**EXERCISE DETAILS**
Copy the data exactly from the line that contains "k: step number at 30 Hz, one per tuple" through the line that contains "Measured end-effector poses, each", keeping both end lines and leaving out everything else.
+ + + +
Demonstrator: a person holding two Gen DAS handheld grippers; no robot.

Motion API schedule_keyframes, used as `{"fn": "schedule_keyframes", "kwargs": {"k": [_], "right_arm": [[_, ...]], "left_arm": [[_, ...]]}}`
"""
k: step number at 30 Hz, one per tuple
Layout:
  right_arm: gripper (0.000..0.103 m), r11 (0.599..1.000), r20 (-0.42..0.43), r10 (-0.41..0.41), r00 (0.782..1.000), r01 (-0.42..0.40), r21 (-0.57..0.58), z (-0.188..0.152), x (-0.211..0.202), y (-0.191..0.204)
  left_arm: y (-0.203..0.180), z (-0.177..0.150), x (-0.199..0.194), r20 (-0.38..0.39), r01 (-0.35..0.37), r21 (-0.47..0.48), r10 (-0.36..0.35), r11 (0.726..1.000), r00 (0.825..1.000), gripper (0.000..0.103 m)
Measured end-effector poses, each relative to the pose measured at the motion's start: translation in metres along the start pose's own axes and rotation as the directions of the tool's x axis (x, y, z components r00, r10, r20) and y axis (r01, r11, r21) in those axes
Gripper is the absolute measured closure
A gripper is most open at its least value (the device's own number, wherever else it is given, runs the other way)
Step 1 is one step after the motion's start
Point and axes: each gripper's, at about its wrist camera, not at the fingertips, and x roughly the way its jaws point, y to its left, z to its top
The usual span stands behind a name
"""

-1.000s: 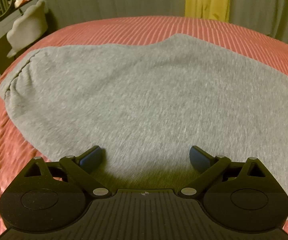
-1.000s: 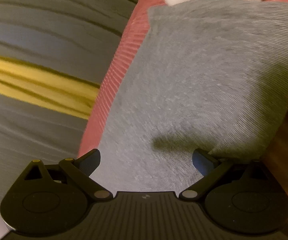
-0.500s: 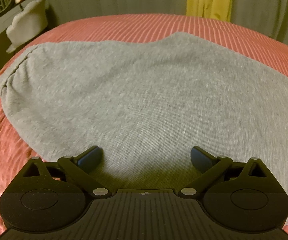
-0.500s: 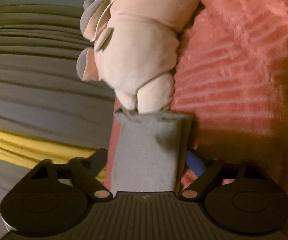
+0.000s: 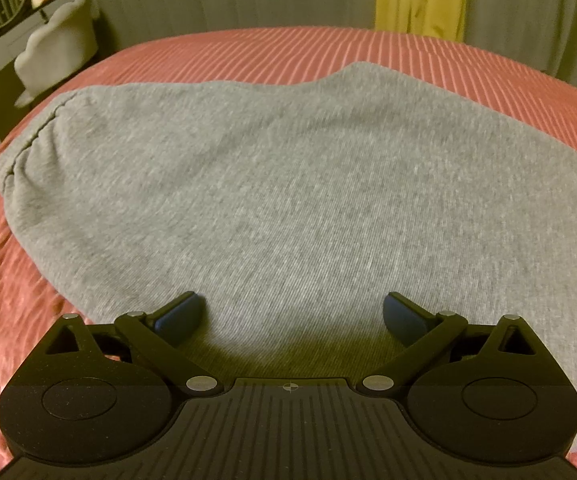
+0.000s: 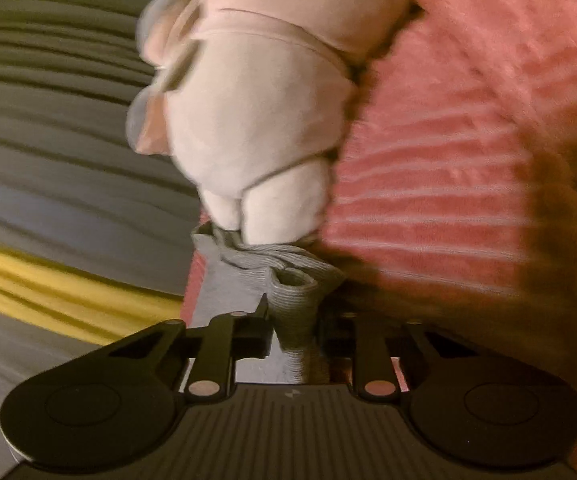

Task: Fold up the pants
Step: 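Lift and fold the grasped edge over with the right tool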

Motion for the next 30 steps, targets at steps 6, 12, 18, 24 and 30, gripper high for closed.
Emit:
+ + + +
**WRITTEN SOLUTION**
k: step number at 30 Hz, one per tuple
Layout:
  right_arm: gripper (0.000..0.103 m), r11 (0.599..1.000), r20 (-0.42..0.43), r10 (-0.41..0.41), r00 (0.782..1.000), r01 (-0.42..0.40), r21 (-0.57..0.58), z (-0.188..0.152), x (-0.211..0.202), y (-0.191..0.204)
  left_arm: y (-0.203..0.180), z (-0.177..0.150), x (-0.199..0.194), r20 (-0.38..0.39), r01 (-0.35..0.37), r21 (-0.47..0.48), r10 (-0.36..0.35), r11 (0.726..1.000), r00 (0.825..1.000), gripper (0.000..0.103 m)
Measured end-effector poses, each relative to the pose measured at the motion's start: translation in metres along the start pose's own axes and rotation as the directions of the tool's x axis (x, y, z components r00, r10, r20) and y axis (r01, r11, r21) in those axes

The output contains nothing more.